## [BRIEF]
The following data has a line with "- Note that" and a line with "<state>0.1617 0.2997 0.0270". Write out exactly those lines and all the lines between them.

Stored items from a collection

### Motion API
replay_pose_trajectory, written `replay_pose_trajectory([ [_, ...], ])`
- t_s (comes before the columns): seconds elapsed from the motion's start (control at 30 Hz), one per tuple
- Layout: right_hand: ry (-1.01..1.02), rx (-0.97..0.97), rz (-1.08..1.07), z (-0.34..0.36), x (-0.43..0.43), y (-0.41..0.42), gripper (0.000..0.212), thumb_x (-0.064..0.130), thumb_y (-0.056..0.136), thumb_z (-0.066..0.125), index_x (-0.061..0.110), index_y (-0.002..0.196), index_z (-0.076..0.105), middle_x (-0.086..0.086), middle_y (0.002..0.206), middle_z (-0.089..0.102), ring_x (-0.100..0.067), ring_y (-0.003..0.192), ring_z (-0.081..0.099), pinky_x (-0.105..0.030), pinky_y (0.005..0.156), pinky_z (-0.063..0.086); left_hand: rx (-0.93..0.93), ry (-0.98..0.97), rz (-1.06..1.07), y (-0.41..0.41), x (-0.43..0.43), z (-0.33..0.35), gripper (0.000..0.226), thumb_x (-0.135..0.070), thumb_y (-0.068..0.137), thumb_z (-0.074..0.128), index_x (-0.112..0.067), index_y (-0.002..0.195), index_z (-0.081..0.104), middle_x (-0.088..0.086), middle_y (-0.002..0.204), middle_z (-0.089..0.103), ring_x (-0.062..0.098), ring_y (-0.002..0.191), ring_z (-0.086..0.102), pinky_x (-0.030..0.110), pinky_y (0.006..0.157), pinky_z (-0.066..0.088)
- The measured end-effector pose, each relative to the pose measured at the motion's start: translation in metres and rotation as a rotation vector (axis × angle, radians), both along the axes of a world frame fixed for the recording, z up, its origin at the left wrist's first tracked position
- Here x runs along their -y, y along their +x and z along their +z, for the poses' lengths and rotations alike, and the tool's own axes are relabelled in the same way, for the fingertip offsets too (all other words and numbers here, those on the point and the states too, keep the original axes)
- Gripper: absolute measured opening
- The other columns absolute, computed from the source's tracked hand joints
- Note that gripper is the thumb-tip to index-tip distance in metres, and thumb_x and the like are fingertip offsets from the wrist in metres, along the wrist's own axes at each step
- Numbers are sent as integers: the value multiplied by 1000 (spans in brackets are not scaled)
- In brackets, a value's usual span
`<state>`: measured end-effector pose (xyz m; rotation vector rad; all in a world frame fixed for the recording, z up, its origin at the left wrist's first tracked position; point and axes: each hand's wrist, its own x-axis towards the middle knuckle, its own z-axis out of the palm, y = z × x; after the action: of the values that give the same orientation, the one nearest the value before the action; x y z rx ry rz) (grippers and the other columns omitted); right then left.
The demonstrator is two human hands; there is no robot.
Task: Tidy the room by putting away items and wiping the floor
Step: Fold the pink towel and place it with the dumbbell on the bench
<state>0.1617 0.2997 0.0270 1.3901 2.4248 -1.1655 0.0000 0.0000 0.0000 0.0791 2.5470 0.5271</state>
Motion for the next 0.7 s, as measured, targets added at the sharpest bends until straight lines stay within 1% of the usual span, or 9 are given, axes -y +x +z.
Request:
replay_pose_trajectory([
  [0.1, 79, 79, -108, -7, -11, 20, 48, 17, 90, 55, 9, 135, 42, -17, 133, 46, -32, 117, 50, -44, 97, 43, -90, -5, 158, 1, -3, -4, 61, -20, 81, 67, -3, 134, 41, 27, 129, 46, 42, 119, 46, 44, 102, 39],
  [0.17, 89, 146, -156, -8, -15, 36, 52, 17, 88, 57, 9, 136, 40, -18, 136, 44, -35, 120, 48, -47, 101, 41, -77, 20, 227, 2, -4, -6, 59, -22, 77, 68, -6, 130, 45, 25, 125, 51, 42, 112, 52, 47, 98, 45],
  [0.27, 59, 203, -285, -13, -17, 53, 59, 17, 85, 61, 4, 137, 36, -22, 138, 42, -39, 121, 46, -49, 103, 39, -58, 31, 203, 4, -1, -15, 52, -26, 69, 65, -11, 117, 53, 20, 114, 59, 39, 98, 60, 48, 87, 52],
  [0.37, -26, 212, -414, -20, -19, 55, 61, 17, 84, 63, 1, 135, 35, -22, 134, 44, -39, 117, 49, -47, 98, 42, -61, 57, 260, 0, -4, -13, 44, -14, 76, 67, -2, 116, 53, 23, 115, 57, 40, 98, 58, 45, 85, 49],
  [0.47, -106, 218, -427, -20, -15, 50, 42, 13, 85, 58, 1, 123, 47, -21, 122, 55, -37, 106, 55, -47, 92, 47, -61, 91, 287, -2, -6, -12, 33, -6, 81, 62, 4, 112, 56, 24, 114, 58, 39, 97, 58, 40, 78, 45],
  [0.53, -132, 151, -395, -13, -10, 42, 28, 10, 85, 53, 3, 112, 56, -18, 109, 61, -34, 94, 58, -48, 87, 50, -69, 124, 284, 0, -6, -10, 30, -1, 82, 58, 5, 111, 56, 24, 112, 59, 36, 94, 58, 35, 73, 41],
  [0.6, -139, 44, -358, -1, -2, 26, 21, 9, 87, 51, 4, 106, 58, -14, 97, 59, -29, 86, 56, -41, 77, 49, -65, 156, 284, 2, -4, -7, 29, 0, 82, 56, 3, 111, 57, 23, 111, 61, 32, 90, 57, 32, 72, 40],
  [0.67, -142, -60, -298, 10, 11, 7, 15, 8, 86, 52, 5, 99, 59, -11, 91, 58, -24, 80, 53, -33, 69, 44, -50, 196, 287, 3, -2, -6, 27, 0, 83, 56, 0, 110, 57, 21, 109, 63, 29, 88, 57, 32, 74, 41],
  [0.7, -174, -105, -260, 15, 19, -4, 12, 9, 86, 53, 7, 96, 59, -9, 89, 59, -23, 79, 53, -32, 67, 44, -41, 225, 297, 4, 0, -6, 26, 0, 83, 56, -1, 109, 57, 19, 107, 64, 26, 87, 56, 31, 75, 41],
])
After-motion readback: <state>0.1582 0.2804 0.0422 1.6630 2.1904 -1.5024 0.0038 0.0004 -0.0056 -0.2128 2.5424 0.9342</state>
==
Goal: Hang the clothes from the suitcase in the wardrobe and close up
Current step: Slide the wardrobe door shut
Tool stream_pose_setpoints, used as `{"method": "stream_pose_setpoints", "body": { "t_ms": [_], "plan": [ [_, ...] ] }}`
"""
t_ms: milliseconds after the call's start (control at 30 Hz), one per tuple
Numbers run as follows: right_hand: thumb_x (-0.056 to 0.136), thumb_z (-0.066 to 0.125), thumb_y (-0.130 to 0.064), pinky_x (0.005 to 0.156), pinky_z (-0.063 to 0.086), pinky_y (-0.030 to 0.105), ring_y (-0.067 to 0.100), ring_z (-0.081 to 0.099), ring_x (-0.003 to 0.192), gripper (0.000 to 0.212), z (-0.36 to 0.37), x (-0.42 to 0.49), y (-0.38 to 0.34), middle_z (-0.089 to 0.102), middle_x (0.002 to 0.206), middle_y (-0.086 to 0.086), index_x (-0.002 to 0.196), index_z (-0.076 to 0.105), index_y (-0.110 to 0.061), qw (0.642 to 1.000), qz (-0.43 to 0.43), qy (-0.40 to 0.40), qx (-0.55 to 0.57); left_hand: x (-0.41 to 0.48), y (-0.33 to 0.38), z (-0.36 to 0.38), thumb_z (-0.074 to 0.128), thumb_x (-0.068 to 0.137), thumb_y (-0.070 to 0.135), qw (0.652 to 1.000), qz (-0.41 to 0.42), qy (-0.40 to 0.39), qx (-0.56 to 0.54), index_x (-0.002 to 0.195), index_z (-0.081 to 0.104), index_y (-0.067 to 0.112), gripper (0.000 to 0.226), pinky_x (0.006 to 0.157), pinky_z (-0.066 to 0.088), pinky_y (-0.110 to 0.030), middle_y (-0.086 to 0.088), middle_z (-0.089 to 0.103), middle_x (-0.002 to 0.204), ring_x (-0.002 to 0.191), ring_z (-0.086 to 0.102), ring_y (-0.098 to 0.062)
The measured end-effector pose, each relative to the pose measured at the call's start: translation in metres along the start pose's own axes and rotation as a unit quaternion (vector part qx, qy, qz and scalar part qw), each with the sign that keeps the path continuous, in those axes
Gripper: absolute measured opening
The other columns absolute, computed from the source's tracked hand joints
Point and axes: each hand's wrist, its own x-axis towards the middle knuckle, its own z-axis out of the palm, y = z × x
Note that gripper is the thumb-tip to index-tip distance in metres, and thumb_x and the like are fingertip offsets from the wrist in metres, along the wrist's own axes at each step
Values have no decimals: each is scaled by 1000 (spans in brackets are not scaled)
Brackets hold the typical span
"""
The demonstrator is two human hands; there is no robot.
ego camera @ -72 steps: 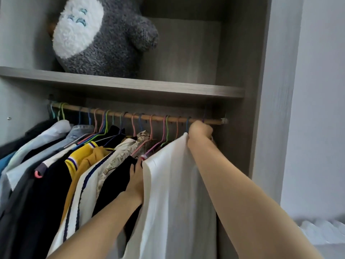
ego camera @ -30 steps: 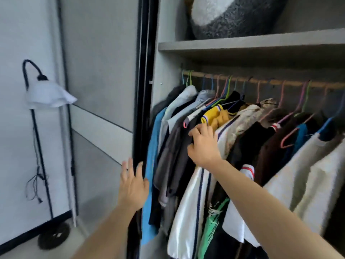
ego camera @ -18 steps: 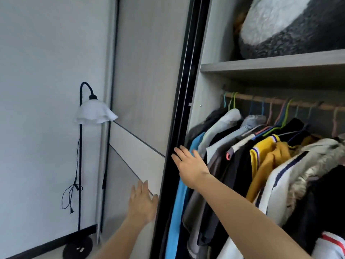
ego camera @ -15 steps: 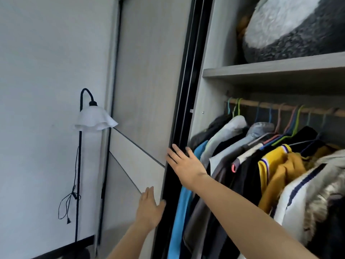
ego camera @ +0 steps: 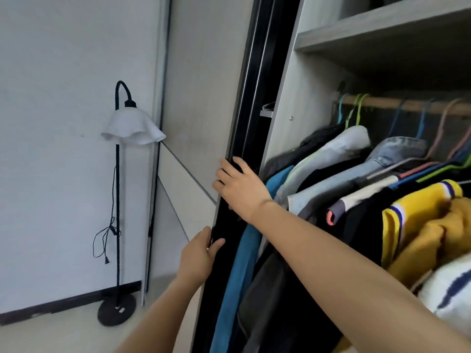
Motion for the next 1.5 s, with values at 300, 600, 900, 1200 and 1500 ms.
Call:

## [OUTPUT BELOW]
- Note that gripper is the thumb-tip to index-tip distance in metres, and thumb_x and the like are fingertip offsets from the wrist in metres, along the wrist's own axes at each step
- Numbers are sent as integers: the value multiplied by 1000 (spans in brackets are not scaled)
- In brackets, a value's usual span
`<state>`: measured end-effector pose (xyz m; rotation vector rad; all in a world frame fixed for the recording, z up, its origin at the left wrist's first tracked position; point and axes: each hand's wrist, its own x-axis towards the middle knuckle, its own z-axis out of the palm, y = z × x; after the action: of the values that give the same orientation, the one nearest the value before the action; x y z rx ry rz) (grippers and the other columns omitted); right then left.
The demonstrator is two human hands; there is no robot.
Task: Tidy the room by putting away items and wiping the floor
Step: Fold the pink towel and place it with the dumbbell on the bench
<state>0.1617 0.2997 0.0270 1.3901 2.4248 -1.1655 0.0000 0.0000 0.0000 0.0791 2.5470 0.5271</state>

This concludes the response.